I half turned, unable to restrain myself.
‘He came to find Gethsemane’s murderer and kill him. During those long years in the gulag after he killed his wife he reflected deeply on the litany of pain that had comprised his life. And, as any man would, he brooded intensely on the short period of happiness he had once enjoyed with his wife and little daughter. A happiness that was destroyed when, he supposed, the wandering spirit of a murdered girl took up residence in the soul of his own little Ninotchka. In those dark bitter winters he came to the conclusion that the man who had murdered Gethsemane was the cause, albeit indirectly, of all his woe.
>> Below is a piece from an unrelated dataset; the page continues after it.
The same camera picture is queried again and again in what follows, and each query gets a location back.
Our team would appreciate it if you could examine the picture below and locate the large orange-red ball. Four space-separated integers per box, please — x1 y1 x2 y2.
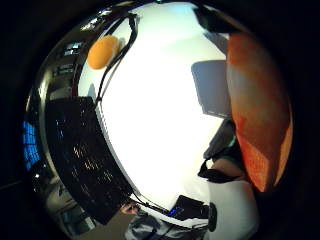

The murderer had shattered the only episode of bliss Vanya had known in this world and for that had to be punished. This thought alone, this burning desire for revenge, was what sustained him during those prison years. But, as we know, there was no murder, no wandering spirit. No one was responsible for the tragedy, apart from Vanya’s wife. When he learned this bitter truth sitting here in that chair there was nothing left to sustain him. His spirit was extinguished like a snuffed candle. The rest you know.’